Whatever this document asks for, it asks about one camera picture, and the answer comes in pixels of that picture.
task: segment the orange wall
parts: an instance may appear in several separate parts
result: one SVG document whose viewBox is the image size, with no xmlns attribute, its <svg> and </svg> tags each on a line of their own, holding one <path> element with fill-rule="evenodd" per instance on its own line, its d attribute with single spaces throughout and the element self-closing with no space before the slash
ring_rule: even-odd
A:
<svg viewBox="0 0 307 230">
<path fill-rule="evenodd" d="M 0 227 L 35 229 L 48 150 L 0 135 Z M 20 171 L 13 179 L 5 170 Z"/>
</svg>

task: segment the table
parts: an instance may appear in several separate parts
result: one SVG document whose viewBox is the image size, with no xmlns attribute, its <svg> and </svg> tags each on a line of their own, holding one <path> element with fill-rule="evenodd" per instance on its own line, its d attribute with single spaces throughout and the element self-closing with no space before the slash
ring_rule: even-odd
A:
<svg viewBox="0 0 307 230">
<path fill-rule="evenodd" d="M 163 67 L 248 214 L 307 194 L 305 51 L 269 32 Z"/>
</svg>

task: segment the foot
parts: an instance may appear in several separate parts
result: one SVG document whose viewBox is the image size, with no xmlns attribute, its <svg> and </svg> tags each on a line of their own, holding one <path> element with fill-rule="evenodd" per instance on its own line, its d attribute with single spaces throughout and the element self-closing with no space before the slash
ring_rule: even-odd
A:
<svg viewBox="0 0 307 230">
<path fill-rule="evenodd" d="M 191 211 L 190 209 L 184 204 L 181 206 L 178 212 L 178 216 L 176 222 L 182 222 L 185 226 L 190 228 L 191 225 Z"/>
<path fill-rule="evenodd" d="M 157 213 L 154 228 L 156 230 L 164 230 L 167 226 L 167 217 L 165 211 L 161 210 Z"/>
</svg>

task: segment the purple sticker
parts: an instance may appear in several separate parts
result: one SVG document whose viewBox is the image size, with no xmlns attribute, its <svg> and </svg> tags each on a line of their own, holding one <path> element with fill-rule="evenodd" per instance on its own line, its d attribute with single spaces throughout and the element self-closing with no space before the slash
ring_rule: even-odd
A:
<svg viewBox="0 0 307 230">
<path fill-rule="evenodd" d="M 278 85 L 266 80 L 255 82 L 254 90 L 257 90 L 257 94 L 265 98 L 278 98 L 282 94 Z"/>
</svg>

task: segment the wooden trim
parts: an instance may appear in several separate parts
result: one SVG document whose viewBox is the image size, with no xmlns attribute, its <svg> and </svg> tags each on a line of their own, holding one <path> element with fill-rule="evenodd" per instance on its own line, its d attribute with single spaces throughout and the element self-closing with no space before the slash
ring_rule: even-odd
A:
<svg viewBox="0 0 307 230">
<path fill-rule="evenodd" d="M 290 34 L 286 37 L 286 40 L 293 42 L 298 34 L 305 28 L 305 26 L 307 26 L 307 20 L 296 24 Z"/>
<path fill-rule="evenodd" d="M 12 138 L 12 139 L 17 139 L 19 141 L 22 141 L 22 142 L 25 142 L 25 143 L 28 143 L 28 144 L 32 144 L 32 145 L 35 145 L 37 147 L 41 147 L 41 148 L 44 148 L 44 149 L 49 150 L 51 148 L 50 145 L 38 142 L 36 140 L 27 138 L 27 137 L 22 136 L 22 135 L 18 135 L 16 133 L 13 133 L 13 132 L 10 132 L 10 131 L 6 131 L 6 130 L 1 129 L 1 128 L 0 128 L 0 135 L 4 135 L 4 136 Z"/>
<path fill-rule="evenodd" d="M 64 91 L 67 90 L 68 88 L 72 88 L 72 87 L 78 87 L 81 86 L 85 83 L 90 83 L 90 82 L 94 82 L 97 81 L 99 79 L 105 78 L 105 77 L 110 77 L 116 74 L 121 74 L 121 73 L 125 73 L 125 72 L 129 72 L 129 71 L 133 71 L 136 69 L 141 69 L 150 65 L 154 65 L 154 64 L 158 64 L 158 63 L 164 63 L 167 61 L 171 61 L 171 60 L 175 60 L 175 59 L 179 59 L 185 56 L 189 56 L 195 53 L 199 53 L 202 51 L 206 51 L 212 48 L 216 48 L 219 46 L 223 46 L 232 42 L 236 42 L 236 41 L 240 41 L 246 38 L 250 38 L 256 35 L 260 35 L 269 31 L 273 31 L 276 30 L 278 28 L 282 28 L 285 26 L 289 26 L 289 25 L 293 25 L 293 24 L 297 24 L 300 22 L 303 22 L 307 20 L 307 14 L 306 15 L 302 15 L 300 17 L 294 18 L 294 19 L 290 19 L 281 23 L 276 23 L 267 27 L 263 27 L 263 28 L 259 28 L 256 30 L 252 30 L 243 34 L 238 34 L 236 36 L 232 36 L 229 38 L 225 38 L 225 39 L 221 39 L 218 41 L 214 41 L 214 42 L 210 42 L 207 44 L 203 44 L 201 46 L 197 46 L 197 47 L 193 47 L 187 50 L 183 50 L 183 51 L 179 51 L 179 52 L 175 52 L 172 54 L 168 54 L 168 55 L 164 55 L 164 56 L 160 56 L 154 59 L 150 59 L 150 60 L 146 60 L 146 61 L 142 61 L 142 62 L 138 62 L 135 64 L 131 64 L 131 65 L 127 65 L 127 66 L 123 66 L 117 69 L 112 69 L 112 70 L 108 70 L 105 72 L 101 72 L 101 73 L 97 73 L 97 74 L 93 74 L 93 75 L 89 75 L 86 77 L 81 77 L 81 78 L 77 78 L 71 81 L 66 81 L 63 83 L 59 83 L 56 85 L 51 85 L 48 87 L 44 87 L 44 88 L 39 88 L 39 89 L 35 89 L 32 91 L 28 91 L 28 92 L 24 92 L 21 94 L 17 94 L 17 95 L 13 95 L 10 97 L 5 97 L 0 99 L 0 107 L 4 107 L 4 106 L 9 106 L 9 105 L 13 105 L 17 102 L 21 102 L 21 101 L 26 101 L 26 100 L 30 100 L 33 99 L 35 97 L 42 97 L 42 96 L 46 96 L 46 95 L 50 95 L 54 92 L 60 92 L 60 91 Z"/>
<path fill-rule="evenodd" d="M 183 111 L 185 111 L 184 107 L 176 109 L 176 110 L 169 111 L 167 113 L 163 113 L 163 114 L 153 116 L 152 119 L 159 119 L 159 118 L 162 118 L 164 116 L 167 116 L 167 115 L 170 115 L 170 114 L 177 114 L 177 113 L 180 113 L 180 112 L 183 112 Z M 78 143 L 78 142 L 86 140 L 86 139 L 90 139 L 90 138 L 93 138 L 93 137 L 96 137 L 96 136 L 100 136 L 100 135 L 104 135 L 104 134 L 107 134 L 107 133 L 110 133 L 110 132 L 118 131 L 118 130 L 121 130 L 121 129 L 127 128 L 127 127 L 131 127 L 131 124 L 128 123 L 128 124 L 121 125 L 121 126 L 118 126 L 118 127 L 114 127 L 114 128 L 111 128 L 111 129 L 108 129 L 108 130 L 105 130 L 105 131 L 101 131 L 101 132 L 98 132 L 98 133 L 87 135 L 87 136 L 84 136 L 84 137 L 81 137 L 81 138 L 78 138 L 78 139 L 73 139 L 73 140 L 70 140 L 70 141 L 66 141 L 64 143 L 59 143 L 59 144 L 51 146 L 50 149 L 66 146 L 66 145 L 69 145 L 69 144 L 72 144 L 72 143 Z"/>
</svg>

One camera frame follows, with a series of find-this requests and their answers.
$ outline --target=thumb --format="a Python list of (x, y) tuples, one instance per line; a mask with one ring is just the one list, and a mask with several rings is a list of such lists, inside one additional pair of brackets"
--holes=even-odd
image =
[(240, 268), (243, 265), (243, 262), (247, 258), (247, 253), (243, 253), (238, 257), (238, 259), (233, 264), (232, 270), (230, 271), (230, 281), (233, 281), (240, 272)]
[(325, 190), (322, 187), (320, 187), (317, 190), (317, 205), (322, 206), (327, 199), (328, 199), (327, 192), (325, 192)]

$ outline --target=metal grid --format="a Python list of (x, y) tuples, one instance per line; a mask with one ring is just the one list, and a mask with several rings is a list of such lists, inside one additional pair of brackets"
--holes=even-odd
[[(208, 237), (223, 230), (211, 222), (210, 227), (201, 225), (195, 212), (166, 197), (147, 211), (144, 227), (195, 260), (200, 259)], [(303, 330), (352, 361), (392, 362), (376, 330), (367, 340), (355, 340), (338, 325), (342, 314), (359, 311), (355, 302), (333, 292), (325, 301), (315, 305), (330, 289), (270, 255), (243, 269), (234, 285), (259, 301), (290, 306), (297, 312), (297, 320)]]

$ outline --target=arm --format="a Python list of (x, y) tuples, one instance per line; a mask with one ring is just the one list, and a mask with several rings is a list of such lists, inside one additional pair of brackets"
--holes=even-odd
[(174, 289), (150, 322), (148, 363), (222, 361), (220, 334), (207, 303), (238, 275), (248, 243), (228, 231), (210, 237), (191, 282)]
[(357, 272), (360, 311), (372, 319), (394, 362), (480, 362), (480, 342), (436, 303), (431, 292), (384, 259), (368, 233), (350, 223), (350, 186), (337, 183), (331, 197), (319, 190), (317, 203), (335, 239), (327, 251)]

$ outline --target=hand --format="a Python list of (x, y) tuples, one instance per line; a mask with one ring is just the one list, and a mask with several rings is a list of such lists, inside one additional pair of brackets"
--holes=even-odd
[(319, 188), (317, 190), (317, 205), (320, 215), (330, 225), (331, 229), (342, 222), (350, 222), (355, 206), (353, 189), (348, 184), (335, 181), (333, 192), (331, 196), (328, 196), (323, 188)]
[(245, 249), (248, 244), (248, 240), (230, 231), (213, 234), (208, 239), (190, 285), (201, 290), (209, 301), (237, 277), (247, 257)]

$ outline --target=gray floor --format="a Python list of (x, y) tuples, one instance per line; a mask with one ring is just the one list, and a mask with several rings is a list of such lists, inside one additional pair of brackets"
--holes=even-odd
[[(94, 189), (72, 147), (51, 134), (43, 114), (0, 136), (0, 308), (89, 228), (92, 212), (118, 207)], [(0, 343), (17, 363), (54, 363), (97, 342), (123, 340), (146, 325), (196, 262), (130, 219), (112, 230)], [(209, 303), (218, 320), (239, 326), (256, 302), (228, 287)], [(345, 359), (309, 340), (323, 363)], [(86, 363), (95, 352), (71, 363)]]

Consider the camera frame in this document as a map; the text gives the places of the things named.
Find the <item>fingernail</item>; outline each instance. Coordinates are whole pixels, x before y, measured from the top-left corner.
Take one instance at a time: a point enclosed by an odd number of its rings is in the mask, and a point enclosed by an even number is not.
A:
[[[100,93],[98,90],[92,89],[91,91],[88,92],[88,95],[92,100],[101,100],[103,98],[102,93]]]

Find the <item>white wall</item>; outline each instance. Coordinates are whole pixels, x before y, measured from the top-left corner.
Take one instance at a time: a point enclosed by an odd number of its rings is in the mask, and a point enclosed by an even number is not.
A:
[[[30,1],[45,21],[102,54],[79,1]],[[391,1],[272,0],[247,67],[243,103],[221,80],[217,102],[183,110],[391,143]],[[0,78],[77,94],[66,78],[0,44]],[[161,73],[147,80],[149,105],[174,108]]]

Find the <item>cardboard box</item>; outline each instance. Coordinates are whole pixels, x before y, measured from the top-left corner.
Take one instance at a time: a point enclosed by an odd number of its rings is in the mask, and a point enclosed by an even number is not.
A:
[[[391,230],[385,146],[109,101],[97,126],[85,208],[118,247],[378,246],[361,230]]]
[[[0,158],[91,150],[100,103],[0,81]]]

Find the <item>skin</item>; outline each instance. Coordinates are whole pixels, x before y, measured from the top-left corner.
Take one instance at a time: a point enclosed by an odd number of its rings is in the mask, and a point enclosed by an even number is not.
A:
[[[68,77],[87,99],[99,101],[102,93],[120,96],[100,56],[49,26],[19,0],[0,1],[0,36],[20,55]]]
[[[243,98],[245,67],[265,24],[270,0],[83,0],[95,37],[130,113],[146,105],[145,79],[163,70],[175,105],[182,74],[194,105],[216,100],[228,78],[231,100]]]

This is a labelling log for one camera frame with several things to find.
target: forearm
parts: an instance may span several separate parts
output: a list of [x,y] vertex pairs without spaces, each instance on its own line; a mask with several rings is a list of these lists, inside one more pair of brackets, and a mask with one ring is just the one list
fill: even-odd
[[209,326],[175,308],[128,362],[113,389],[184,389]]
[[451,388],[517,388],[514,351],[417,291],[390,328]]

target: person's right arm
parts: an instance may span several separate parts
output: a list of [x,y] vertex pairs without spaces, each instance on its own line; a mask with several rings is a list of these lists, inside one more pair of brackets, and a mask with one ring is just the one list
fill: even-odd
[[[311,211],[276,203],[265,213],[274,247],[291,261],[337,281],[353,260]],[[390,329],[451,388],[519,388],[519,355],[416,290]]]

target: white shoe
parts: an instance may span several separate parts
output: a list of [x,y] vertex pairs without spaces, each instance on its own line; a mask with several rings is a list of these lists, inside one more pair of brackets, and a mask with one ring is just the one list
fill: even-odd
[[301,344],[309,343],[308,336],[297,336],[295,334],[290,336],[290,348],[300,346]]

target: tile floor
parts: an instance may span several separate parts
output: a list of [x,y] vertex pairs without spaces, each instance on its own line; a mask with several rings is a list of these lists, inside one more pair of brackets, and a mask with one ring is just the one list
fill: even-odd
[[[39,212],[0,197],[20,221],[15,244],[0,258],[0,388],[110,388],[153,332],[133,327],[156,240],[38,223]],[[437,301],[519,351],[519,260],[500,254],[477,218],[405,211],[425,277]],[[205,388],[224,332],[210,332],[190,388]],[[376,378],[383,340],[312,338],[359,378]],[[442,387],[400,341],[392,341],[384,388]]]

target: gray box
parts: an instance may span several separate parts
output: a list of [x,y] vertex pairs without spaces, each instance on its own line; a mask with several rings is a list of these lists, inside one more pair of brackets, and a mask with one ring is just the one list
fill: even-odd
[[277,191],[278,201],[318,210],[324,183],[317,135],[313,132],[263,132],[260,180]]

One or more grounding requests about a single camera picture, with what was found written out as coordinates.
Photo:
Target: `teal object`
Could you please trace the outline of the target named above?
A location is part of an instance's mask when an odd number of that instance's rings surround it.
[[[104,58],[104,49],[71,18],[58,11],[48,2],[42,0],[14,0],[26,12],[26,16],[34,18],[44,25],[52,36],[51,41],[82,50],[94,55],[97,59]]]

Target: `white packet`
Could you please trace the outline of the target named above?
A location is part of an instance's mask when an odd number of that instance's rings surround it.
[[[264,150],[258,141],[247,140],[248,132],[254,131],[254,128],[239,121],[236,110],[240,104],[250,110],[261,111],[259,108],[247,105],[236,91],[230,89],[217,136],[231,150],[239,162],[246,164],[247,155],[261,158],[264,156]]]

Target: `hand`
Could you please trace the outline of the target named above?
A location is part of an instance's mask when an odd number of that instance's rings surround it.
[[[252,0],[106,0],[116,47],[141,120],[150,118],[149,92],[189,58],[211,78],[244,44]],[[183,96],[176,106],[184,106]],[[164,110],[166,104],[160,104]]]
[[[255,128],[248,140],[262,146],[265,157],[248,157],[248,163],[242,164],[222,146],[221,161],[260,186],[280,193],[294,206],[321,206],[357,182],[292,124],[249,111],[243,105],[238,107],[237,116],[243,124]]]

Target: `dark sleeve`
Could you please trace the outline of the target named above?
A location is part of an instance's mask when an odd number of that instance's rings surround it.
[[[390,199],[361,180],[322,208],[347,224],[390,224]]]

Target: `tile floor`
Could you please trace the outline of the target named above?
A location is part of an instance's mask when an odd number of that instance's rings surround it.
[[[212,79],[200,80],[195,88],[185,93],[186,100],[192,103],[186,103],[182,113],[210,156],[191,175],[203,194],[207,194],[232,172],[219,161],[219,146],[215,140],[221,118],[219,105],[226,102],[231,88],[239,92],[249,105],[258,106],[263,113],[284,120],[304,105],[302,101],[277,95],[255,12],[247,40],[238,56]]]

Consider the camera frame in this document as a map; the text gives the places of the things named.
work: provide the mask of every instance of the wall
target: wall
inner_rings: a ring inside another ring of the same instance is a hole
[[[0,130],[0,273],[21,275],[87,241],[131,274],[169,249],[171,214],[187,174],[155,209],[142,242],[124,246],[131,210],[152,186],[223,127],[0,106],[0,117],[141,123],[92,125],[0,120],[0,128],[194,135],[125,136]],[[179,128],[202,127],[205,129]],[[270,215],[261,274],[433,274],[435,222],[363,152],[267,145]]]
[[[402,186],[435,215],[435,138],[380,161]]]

▬▬▬

DESCRIPTION OF THE TASK => Among the lines of the data above, find those with the word "pixels" and show them.

ANSWER AREA =>
Whatever this document asks for, it asks about one camera picture, and the answer comes in pixels of that picture.
Find the <item>fingernail</item>; outline each instance. Coordinates are whole pixels, x before y, measured from the top-left corner.
Find the <item>white wall</item>; outline each instance. Coordinates are whole pixels, x before y, measured from the top-left corner.
Find the <item>cardboard box</item>; outline each instance. Coordinates are whole pixels, x before y, measured from the top-left corner.
Find the <item>skin</item>; outline each instance. Coordinates are whole pixels, x before y, measured from the top-left corner.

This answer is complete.